Baja en el ascensor. No suele hacerlo, y es el reflejo de
los nervios lo que impulsa a cambiar ese día. Recuerda la noche anterior, las
presentaciones, la cena, y a ella. “Serenidad”, se había dicho, y mantuvo la
compostura cual mujer prudente que se considera, hasta que les vio abrazarse, y
él miraba a aquella extraña como la había mirado a ella meses atrás. Se besan,
y duda que pueda el corazón pesar tanto como lo percibe. La angustia en el
pecho la ahoga. Se moja los labios, y pestañea con parsimonia antes de salir
del bar. Segundo cigarrillo de su vida, tras aquel susto con el corazón de
papá.
El timbre del ascensor al llegar abajo interrumpe sus
pensamientos. Se enjuaga los ojos, adiós al maquillaje. Y en su mente de nuevo
las palabras que tiene que decir, que él tiene que oír. ¿Por qué no fue capaz a
decirlo anoche? De nuevo se ve delante de aquel bar, y llueve a mares. El
chaparrón le corre por la cara y sin embargo le parece imperceptible.

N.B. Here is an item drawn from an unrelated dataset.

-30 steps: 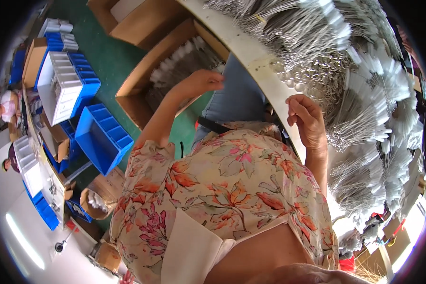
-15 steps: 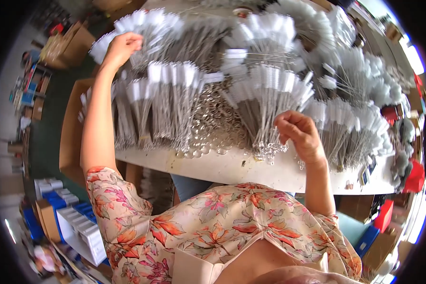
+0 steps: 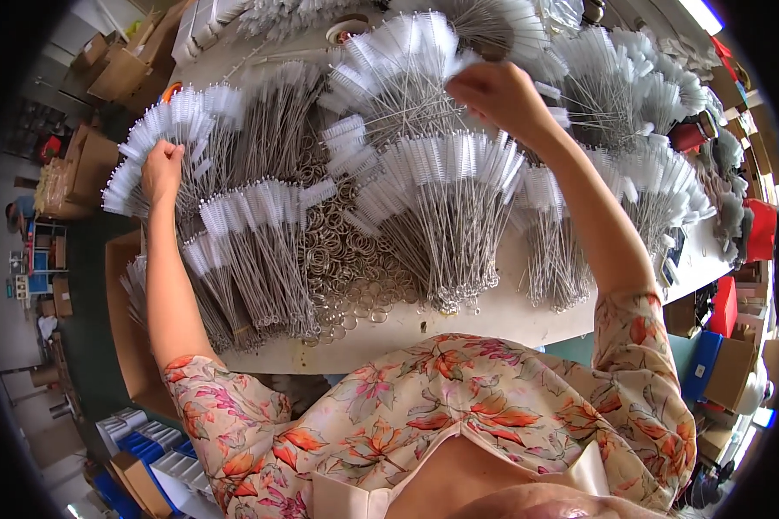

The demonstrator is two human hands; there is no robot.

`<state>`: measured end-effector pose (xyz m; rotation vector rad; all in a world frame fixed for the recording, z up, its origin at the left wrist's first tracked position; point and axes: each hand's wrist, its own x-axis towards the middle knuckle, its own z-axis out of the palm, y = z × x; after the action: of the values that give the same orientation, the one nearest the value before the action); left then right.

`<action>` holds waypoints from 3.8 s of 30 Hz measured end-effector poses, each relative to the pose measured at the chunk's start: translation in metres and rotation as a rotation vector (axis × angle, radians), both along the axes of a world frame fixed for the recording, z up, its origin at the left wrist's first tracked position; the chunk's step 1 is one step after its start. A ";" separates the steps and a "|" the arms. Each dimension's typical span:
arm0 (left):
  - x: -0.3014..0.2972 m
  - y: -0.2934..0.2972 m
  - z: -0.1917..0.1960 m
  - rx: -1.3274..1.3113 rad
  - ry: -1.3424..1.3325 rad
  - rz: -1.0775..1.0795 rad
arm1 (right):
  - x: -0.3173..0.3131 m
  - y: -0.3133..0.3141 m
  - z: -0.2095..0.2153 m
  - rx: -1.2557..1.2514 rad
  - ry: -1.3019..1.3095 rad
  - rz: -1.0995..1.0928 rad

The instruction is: The person is assembling bottle brushes by attaching metal rings to wire handles and organizing them into sets.

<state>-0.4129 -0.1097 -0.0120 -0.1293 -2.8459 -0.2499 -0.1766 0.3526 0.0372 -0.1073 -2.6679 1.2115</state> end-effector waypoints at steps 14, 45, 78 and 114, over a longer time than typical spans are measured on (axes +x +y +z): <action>0.020 0.111 0.009 0.322 -0.176 -0.321 | -0.083 -0.027 0.043 -0.082 0.444 -0.106; 0.215 0.082 0.049 1.547 -0.339 -0.308 | -0.045 0.110 -0.048 0.541 -0.283 -0.397; 0.331 0.167 0.065 1.395 -0.337 -0.588 | 0.055 0.000 0.077 -0.743 0.409 0.170; 0.397 0.120 -0.002 0.899 -0.171 -1.129 | 0.203 -0.144 -0.019 -0.697 -0.803 0.574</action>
<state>-0.0156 0.0099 -0.0140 -1.4987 -2.1607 -1.7125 0.0267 0.2082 0.0183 0.1058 -2.7914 2.7469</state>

-¿Qué te pasa? ¿Por qué estás aquí?
Se queda muda. Aquello sí que era impropio de ella. Doña “Siempre
sé qué decir”. Señorita “Sin pelos en la lengua”. No puede más que mirarle,
pero apreciando de verdad, penetrando en sus ojos para sentirse dentro de él,
porque en ese momento es lo único que quiere. Y allí, en aquella frágil
penumbra, su torpe ternura no es capaz a explicarle que no son gotas de lluvia lo
que resbalan por sus mejillas.
Diez minutos para que él llegue. Compra un café; no, mejor
un zumo. Ya está suficientemente inquieta. Aquella foto en la cartera le
recuerda su elección, y detrás de ésta se esconden mil motivos. Fue una decisión
que tomó con meditación. Una lista de pros y contras en medio de la noche, ¡qué
típico de ella! No deben disponerse los juicios en un impulso. “No es justo”,
piensa. Cierra la cartera, y una mano juguetona le tira del pelo. Se van todas
aquellas frases memorizadas, se esfuman las palabras acordadas. Una sonrisa
amistosa, porque les quiere demasiado para ser tan egoísta. Porque sabe que no
concebiría su vida sin alguno de los dos. “No se lo deseo a nadie” se dice.